Can Scientists Resurrect the Aurochs?

Return of the Aurochs | Discover Magazine

Europe’s domestic cattle are descended from the aurochs, a wild animal that died out in 1627, in a Polish forest. For some decades now, scientists have been trying to bring the aurochs back to life via back-breeding. An particularly notorious attempt was made by zoologists in the the Third Reich, resulting in sort-of/kind-of pseudo-aurochs called “Heck Cattle.”

Well, at least we know what the aurochs looked like, because our ancestors painted its picture on the walls of caves. Julius Caesar and other ancient writers described the aurochs’ size, strength, and speed. But by 1627 there were only a few of them left. The local people tried to save them, but at last a winter came that took away the last of the mighty aurochs.

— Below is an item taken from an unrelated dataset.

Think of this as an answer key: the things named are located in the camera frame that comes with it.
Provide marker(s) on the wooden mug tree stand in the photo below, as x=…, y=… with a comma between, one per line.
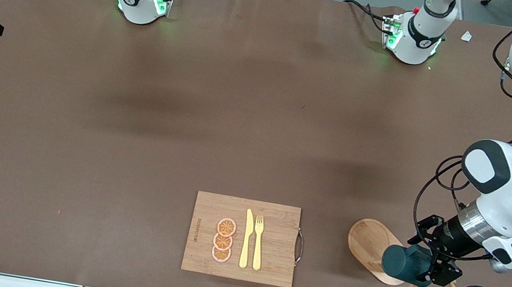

We also have aurochs skeletons.

Aurochs | extinct mammal | Britannica

So… We have skeletons, we have pictures drawn from life, written descriptions, and many domestic breeds of cattle with aurochs DNA in them. And there are still projects ongoing to breed cattle back to the aurochs.

Can this ever succeed? Will it usher in an age of restoring colossal prehistoric animals?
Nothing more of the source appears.